> [YOUR GOAL] Could you reproduce, word for word, everything below from the line containing "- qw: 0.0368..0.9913" down to the line containing "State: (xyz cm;", with both of those lines included and no others?

++++++

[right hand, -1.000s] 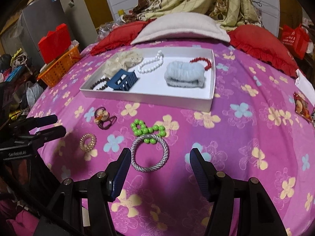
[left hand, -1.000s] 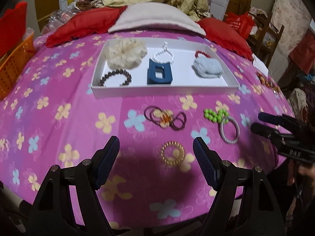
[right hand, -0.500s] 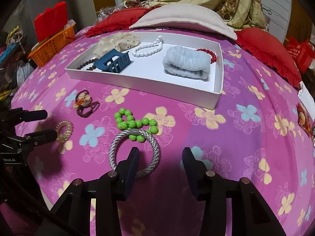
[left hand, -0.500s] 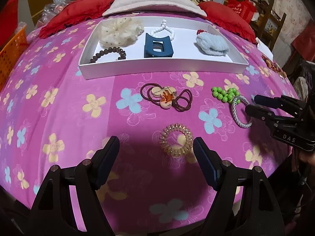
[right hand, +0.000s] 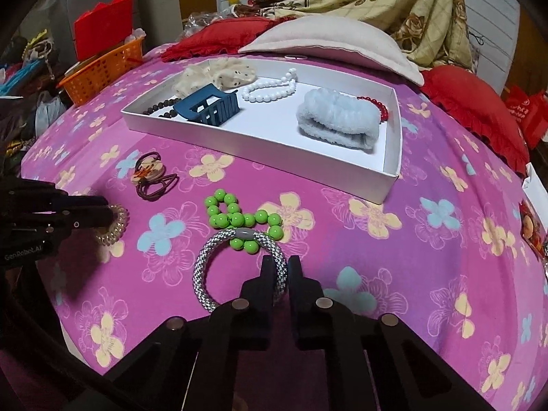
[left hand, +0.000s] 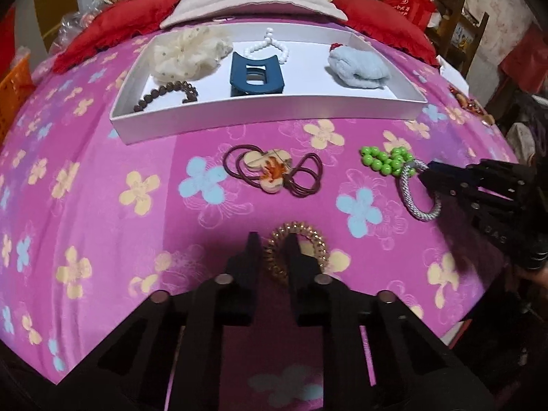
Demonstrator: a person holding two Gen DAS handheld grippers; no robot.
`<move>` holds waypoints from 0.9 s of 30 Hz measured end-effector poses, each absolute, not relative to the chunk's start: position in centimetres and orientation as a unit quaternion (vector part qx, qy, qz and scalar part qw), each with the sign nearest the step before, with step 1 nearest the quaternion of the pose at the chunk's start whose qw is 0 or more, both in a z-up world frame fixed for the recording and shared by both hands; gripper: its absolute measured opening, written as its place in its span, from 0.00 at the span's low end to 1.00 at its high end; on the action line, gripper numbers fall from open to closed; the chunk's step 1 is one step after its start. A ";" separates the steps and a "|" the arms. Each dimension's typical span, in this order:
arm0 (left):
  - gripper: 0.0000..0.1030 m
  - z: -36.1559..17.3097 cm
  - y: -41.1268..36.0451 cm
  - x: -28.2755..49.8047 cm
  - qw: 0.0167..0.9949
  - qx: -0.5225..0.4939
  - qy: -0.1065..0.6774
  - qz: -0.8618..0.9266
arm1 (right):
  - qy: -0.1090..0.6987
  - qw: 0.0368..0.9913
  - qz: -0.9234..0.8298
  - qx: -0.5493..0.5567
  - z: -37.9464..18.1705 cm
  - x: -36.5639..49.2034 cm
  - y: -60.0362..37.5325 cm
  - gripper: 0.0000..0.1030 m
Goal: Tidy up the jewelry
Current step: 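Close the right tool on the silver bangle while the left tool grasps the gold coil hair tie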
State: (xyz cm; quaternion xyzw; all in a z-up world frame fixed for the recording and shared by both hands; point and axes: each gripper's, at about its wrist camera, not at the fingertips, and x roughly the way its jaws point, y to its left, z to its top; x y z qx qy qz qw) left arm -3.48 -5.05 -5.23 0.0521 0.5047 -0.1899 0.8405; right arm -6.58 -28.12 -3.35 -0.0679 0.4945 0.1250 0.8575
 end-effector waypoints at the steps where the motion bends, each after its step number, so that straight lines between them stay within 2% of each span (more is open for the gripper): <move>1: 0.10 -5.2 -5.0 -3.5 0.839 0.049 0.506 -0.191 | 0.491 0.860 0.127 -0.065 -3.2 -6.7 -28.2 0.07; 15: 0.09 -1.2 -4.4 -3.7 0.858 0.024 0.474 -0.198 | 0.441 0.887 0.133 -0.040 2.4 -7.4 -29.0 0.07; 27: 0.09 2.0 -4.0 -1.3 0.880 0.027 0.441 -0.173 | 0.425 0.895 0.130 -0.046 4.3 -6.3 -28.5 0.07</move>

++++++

> [YOUR SOLUTION]
  - qw: 0.0368..0.9913
  - qz: -0.9234..0.8298
  - qx: -0.5493..0.5567
  - z: -37.9464..18.1705 cm
  - x: -36.5639..49.2034 cm
  - y: -60.0362..37.5325 cm
  - gripper: 0.0000..0.1030 m
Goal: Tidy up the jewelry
Current step: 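Close the right tool on the silver bangle while the left tool grasps the gold coil hair tie
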State: (xyz cm; quaternion xyzw; all in a z-up world frame fixed for the recording and shared by both hands; point and axes: each gripper's, at about its wrist camera, not at the fingertips, and x roughly the way its jaws point, y to its left, z to its top; x y z qx qy qz qw) left arm -3.48 -5.05 -5.23 0.0521 0.5047 -0.1899 0.8405; right arm -6.58 -28.12 -3.35 -0.0679 0.4945 0.1250 0.8575

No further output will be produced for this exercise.